- Born: February 6, 1973 (age 53)
- Occupation: Media entrepreneur;
- Known for: Rawkus Records, Uproxx

= Jarret Myer =

American media entrepreneur (born 1973)

Jarret Myer (born February 6, 1973) is an American media entrepreneur who co-founded the record label Rawkus Records, the YouTube talent company Big Frame, and the digital media brand Uproxx. Since the sale of Uproxx to Woven Digital in 2014, Myer has served as Woven Digital's general manager of publishing.

== Rawkus Records ==
Myer founded independent hip hop label Rawkus Records with partners Brian Brater and James Murdoch in 1996. Myer met his cofounders while attending Horace Mann School. The label's high-volume model of 12-inch releases was based on the strategy of punk rock music labels like SST and Victory. The label became known for producing up-and-coming hip hop artists. Myer and Brater scouted and signed all of the label's acts themselves, including Mos Def and Talib Kweli.
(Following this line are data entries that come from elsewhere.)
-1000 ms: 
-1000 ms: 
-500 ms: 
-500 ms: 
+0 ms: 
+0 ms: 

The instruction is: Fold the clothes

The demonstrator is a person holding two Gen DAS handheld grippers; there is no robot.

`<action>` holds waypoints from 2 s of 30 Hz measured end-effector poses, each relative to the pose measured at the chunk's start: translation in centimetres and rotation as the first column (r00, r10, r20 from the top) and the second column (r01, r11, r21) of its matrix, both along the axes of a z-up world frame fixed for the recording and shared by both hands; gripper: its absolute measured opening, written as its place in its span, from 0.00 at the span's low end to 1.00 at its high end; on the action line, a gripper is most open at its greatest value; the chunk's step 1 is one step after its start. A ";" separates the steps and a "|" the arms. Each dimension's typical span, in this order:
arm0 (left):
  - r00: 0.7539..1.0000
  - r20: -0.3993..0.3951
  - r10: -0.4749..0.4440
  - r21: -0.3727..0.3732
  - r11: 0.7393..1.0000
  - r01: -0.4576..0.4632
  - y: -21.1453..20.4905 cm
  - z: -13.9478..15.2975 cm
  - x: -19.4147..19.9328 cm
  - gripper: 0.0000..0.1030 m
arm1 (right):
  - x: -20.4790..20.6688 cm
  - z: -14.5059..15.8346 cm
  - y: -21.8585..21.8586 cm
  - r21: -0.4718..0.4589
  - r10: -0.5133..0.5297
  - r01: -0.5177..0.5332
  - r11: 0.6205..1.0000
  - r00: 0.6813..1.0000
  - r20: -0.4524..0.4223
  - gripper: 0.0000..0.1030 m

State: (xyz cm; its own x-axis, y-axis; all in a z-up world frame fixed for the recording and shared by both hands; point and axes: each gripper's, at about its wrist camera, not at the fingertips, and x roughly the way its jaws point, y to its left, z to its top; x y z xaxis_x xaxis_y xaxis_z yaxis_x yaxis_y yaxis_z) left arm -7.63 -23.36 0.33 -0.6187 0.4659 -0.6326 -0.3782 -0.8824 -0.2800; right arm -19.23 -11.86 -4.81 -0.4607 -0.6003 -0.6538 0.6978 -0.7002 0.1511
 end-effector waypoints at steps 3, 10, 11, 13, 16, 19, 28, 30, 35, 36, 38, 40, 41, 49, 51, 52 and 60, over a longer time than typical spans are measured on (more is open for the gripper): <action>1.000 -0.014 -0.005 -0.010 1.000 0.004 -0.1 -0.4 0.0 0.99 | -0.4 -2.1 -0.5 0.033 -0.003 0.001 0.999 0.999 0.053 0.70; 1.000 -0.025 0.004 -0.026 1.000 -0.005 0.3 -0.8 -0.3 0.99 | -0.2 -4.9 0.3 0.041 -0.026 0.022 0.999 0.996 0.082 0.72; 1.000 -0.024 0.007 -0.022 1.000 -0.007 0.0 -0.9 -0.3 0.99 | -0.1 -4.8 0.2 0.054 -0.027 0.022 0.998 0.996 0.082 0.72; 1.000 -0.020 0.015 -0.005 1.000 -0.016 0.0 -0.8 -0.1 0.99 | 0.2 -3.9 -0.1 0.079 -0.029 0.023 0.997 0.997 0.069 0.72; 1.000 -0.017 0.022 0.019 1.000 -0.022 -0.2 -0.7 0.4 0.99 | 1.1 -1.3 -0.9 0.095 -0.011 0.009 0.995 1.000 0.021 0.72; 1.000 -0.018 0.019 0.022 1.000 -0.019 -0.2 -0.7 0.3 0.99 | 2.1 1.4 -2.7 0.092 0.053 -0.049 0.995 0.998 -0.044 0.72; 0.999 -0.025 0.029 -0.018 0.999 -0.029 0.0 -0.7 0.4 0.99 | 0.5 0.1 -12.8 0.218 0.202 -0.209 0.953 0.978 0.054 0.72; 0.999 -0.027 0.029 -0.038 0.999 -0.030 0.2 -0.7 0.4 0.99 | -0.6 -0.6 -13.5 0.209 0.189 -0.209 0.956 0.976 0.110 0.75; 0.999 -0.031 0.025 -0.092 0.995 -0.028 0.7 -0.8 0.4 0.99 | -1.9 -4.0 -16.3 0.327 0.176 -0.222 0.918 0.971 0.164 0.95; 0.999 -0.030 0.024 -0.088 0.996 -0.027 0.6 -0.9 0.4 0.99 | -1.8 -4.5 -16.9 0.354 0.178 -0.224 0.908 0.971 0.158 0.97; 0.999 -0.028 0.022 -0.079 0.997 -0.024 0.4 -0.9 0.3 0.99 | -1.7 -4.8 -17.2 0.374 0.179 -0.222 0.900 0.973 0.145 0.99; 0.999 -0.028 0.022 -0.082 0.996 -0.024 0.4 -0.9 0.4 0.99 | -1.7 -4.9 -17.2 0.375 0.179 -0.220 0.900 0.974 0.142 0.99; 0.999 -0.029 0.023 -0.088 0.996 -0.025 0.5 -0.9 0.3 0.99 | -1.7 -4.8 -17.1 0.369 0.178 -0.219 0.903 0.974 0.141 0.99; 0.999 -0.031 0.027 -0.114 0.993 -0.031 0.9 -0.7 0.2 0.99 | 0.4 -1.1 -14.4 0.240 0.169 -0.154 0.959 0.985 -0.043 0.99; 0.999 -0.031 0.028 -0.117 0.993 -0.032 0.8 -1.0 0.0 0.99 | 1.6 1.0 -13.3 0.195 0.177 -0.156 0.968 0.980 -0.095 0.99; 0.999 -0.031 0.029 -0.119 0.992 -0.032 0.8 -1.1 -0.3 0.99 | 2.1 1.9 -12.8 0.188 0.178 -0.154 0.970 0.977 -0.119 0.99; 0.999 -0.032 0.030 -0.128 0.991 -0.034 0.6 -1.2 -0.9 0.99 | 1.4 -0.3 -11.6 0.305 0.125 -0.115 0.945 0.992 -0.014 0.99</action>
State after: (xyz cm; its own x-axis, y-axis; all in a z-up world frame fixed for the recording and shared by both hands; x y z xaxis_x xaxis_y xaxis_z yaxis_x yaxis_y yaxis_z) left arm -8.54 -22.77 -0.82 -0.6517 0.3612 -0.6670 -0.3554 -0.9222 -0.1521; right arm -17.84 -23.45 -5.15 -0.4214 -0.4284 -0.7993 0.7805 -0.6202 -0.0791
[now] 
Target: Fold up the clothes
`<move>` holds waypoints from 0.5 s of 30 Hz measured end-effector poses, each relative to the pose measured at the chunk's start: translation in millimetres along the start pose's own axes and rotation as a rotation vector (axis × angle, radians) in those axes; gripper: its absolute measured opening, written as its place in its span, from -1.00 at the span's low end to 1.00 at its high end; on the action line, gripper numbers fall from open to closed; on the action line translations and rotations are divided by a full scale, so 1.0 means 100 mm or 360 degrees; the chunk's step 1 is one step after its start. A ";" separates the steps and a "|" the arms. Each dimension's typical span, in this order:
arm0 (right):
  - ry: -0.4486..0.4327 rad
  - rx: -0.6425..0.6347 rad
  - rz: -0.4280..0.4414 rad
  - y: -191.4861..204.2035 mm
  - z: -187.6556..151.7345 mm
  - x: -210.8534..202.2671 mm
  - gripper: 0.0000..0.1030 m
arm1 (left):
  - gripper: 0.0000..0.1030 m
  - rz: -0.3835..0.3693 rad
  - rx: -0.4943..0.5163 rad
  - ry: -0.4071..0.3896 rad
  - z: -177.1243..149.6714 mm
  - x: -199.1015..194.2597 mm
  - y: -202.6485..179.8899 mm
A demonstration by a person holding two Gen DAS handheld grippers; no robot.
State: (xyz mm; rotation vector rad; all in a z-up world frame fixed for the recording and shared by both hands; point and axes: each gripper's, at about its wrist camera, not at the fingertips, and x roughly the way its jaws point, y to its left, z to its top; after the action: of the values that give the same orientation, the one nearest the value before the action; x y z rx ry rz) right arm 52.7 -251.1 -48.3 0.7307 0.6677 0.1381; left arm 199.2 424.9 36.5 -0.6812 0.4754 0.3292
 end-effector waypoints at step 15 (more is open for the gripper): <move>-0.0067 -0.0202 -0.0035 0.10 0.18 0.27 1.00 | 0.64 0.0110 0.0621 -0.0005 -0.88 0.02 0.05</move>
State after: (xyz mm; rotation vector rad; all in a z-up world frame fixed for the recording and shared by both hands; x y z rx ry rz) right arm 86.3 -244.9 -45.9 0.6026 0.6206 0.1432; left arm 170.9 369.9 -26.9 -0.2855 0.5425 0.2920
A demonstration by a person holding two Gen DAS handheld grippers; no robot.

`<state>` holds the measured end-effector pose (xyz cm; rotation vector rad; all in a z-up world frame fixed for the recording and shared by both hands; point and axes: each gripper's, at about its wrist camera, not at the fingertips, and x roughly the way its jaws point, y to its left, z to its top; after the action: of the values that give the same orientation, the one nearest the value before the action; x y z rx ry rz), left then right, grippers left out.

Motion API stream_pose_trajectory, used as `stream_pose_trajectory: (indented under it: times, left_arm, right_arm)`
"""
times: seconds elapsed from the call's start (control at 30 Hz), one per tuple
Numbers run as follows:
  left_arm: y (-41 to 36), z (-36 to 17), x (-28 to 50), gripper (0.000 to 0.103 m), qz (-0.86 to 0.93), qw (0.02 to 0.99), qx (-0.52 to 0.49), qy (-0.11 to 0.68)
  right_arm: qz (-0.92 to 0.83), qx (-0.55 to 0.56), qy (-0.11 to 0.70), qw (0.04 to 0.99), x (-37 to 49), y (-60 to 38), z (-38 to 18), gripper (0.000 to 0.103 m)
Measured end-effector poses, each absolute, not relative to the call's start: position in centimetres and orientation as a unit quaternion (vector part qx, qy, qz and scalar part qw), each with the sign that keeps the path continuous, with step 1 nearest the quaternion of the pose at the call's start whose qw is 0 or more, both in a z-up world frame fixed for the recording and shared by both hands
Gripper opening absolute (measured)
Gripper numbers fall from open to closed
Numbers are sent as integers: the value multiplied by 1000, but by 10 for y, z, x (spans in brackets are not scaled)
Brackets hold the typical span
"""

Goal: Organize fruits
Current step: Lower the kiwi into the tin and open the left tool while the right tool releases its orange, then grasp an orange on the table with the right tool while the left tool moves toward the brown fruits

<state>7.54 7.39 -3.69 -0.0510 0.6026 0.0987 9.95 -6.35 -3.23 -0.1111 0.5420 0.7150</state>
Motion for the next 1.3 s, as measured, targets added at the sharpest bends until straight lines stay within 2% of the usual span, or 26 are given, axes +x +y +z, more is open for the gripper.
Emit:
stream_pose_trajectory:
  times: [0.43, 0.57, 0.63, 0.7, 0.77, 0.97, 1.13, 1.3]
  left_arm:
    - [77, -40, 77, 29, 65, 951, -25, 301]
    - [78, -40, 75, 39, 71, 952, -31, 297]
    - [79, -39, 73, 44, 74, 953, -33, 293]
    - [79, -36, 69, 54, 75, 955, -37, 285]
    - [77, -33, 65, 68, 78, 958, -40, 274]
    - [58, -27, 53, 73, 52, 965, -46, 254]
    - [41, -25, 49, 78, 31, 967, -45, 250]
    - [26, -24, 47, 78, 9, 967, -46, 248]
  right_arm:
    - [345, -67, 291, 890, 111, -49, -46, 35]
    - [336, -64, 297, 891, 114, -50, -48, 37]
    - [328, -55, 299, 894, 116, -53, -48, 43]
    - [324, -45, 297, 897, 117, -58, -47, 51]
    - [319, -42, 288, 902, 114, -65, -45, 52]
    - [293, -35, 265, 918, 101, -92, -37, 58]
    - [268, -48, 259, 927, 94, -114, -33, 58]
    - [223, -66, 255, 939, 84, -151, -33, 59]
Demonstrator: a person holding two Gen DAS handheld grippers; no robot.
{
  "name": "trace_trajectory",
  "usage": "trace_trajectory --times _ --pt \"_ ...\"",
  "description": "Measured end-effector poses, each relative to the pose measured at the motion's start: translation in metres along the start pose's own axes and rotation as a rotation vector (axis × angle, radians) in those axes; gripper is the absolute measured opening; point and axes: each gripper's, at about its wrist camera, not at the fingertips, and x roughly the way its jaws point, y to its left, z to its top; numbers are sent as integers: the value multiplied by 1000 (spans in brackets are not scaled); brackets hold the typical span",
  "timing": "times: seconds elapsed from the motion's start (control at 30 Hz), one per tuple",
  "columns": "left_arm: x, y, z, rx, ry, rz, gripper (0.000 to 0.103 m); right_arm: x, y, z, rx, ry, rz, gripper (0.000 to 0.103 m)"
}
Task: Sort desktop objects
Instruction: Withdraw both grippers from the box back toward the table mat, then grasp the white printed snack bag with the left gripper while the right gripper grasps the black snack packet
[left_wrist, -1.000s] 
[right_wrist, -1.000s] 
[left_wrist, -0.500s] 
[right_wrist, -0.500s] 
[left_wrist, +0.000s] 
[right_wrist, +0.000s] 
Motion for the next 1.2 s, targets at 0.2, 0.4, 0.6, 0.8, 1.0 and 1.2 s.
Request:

The label received financial support first from News Corp and then MCA from 2002 until MCA was absorbed by Interscope Geffen A&M Records in 2004.

Myer was named on New York magazine's "35 Under 35" list in 2000 for his work with Rawkus Records.

== Uproxx ==
Myer co-founded Uproxx Media in 2008 and served as its CEO until its sale to Woven Digital in 2014.

== Big Frame ==
Myer founded Big Frame with partners Steve Raymond, Brian Brater and Sarah Evershed in 2011.